In a groundbreaking collaboration, Rigetti UK Limited, a subsidiary of Rigetti Computing, has been awarded an Innovate UK grant to enhance quantum machine learning methods for anti-money laundering (AML) detection. This project brings together Rigetti, HSBC, the Quantum Software Lab (QSL) at the University of Edinburgh, and the National Quantum Computing Centre (NQCC) to tackle the growing threat of money laundering in the financial industry.
Money laundering is a significant concern for financial institutions and society as a whole. Machine learning technology has proven effective in detecting and preventing financial crime by identifying suspicious transactions and adapting to evolving criminal behavior. However, the consortium aims to take this a step further by leveraging the power of quantum computing to enhance existing machine learning algorithms.
Quantum computing holds the potential to revolutionize the field of AML detection by enabling more advanced anomaly detection models. This collaboration will focus on extending current quantum machine learning models to identify anomalous behavior indicative of money laundering activities. By harnessing the unique properties of quantum systems, the consortium aims to significantly improve the performance of AML methods compared to current state-of-the-art solutions.
The goal of Rigetti and its partners is to achieve narrow quantum advantage (nQA), a point where a quantum computer can outperform classical solutions in solving practical and operationally relevant problems. Dr.
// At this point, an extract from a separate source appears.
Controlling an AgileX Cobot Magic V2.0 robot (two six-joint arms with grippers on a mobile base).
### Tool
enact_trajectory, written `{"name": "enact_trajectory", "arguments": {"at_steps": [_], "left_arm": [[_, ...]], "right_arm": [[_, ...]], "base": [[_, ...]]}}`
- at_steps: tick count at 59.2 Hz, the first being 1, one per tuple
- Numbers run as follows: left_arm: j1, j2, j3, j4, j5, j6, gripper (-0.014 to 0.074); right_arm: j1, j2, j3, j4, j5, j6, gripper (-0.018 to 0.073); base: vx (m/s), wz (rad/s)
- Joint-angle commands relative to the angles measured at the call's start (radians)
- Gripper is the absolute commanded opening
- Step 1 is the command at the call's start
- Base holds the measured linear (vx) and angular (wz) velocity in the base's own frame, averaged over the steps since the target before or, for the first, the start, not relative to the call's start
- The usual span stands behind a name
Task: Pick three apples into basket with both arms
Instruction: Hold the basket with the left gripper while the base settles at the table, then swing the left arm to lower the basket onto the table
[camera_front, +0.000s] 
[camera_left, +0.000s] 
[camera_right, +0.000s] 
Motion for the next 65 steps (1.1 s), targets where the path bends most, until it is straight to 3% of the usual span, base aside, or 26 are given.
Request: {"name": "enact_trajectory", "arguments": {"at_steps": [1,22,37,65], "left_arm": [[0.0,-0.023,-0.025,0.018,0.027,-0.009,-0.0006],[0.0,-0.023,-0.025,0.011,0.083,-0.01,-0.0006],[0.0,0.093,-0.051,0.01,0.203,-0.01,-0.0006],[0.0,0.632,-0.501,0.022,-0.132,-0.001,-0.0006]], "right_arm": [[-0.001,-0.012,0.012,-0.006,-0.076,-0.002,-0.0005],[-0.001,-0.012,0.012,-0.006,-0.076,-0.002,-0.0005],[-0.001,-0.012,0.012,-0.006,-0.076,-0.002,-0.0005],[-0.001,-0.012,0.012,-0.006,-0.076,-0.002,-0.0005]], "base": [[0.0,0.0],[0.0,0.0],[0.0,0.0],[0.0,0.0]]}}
Subodh Kulkarni, Rigetti’s CEO, emphasizes the importance of nQA for the quantum computing industry and believes that addressing real-world problems like money laundering could not only provide a competitive advantage but also accelerate the development of hardware and software capabilities.
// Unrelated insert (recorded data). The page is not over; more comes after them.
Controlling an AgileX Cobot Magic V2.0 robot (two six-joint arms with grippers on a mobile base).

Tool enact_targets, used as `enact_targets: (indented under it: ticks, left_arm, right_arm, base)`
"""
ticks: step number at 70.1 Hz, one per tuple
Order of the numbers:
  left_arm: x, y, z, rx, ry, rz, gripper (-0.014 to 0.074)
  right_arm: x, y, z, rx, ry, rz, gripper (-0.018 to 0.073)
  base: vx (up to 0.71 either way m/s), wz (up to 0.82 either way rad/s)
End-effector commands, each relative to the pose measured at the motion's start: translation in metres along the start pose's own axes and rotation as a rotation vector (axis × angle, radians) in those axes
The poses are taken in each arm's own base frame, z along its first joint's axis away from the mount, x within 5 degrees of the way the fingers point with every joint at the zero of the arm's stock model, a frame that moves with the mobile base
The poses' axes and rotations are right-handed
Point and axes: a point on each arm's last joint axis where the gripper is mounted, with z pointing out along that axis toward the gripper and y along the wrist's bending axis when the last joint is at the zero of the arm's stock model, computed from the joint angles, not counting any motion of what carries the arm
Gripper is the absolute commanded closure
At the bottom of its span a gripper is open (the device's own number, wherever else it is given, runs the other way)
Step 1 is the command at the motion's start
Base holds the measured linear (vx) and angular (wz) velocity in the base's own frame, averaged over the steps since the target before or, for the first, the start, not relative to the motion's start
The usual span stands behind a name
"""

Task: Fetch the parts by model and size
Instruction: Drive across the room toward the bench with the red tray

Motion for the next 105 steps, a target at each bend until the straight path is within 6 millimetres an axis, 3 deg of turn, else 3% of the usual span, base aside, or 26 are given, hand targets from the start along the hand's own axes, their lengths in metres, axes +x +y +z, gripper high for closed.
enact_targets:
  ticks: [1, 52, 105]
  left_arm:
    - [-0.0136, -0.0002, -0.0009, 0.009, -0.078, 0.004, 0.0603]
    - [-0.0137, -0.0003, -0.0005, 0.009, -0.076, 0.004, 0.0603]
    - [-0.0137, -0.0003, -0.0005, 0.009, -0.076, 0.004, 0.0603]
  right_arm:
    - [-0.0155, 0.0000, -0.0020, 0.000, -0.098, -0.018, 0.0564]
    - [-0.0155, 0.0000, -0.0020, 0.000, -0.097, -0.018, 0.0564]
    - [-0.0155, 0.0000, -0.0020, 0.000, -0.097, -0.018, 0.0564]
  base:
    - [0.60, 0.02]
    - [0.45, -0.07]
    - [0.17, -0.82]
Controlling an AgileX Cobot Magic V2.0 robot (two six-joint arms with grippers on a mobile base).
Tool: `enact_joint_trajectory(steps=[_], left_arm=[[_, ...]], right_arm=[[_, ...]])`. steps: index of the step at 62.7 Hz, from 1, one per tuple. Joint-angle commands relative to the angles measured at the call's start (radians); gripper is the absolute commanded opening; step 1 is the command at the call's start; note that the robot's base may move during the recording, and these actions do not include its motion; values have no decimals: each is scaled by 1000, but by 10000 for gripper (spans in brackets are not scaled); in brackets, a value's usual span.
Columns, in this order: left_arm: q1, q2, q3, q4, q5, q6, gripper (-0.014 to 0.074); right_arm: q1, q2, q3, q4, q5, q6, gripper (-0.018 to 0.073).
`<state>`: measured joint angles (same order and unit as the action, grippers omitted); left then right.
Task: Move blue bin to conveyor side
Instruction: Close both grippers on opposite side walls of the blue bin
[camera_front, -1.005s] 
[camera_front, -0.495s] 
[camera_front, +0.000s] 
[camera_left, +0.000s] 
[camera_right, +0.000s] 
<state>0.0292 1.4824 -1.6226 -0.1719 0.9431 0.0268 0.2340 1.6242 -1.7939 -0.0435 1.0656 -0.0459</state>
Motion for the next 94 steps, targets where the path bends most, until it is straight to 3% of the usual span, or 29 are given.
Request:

The consortium will not only leverage Rigetti’s quantum processors and software but also benefit from HSBC’s extensive domain knowledge, benchmarks, and expertise in classical and quantum machine learning. The University of Edinburgh’s quantum algorithm expertise and the NQCC’s quantum computing opportunities and resources will further strengthen the consortium’s efforts. Beyond improving AML methods, the collaboration aims to bolster the UK’s quantum ecosystem and establish the country as a global leader in the quantum computing sector.
HSBC, which already employs machine learning techniques to detect anomalous customer behavior, recognizes the potential of quantum computing to enhance its services and mitigate risks. By collaborating directly with academia and quantum computing vendors, HSBC aims to test and implement quantum-enabled solutions more efficiently.
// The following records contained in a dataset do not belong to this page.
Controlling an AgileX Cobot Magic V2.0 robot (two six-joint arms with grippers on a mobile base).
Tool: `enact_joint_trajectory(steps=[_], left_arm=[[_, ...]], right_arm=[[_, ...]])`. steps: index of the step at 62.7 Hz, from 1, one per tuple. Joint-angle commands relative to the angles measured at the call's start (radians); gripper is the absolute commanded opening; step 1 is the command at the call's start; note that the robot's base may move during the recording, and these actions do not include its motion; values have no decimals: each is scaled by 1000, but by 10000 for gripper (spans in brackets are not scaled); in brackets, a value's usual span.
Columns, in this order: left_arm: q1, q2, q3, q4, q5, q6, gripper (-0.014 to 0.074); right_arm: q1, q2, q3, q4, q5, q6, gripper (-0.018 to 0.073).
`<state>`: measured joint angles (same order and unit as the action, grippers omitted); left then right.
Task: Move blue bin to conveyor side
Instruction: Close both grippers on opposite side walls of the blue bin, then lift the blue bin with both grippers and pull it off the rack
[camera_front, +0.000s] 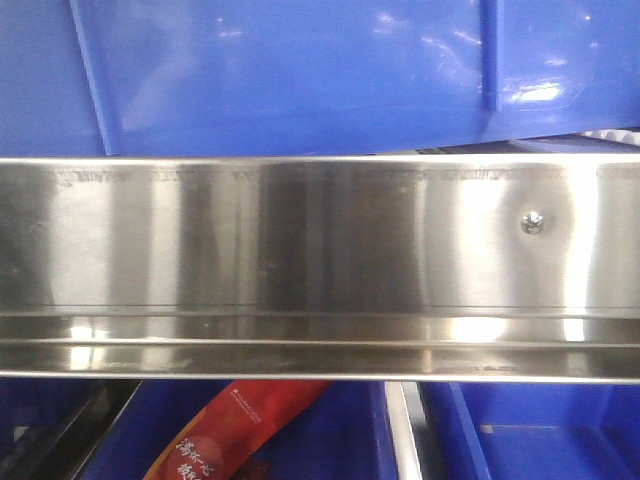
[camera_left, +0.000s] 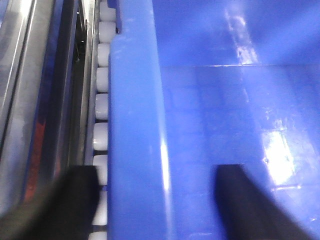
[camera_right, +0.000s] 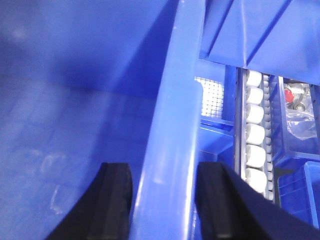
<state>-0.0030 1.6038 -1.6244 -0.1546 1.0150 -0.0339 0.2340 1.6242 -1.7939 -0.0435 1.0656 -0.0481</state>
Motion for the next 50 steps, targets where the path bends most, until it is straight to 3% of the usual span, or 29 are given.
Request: enact_joint_trajectory(steps=[1,11,17,50], left_arm=[[-4,-1,-5,0,13,-3,192],[-4,-1,-5,-4,18,-3,-39],[-4,-1,-5,-4,18,-3,-8],[-4,-88,-7,-14,-12,-3,-20]], right_arm=[[0,0,0,-12,25,-5,-78],[0,0,0,-12,29,-5,-78],[0,0,0,-12,36,-5,-78],[0,-2,-124,-14,124,22,-79]])
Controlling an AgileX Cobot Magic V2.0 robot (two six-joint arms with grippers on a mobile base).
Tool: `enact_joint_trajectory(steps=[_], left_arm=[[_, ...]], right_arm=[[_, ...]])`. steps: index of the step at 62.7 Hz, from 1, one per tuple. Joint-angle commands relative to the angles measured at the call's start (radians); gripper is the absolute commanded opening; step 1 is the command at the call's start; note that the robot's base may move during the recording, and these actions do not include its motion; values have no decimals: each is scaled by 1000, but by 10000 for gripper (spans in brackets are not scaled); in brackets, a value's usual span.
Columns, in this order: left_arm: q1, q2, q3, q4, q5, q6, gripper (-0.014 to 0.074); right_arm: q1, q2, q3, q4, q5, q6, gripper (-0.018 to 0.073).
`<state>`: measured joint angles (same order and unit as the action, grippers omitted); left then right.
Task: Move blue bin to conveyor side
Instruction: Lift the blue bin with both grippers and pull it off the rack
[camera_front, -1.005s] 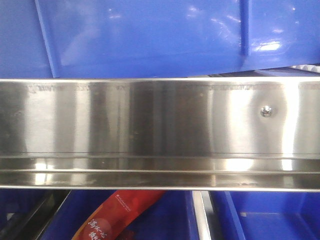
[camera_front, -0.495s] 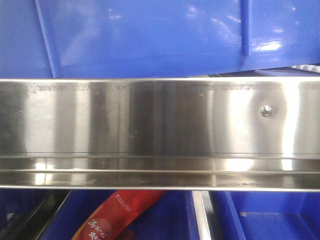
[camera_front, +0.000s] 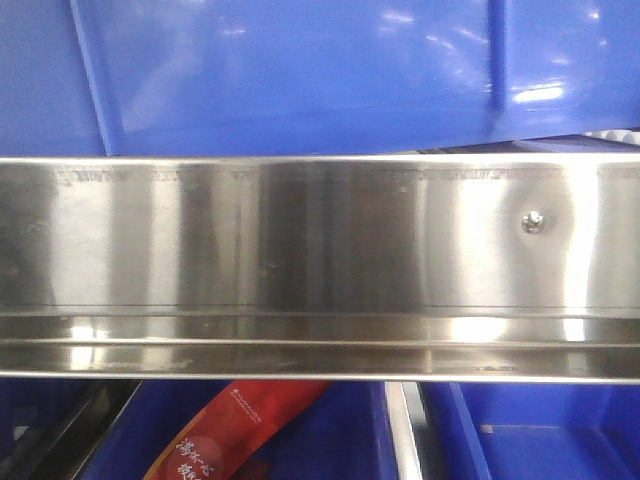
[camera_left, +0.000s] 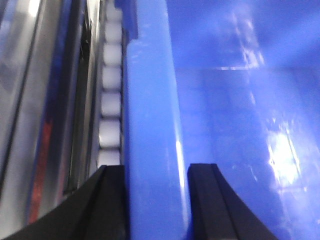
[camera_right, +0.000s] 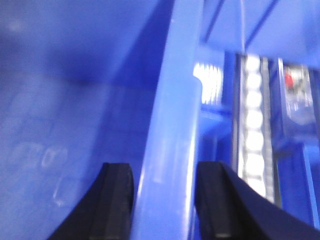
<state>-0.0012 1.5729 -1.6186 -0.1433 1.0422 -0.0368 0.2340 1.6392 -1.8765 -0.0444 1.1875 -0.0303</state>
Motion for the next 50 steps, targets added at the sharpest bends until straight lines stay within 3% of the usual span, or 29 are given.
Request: enact_joint_trajectory(steps=[1,22,50], left_arm=[[-6,-60,-12,-30,-42,0,-20],[-6,-129,-66,-43,-39,0,-20],[-23,-191,-115,-64,12,0,-20]], right_arm=[[0,-19,-45,-16,5,7,-79],[0,-91,-49,-31,16,66,-79],[0,-280,82,-37,-52,106,-79]])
The Quantum Software Lab (QSL) at the University of Edinburgh, launched in partnership with the NQCC, plays a pivotal role in this collaboration. The QSL serves as a platform to bridge the gap between quantum research and industrial integration by exploring real-world quantum computing applications. Professor Elham Kashefi, Chief Scientist at NQCC and Head of QSL, highlights the significance of this project in showcasing quantum’s potential and stimulating user adoption.
The project officially commenced on September 1, 2023, and is expected to last for 18 months. As this collaboration progresses, it holds the promise of a breakthrough in combating money laundering and advancing the field of quantum machine learning.
- What is money laundering?
- What is quantum machine learning?
- What is narrow quantum advantage (nQA)?
Money laundering is the process of disguising the origins of illegally obtained money to make it appear legitimate.
Quantum machine learning is an emerging field that explores the intersection of quantum computing and machine learning algorithms. It aims to leverage the unique properties of quantum systems for enhanced data analysis and pattern recognition.
Narrow quantum advantage refers to the point at which a quantum computer can solve a practical problem more efficiently or effectively than classical computers, offering a clear advantage in a specific application area.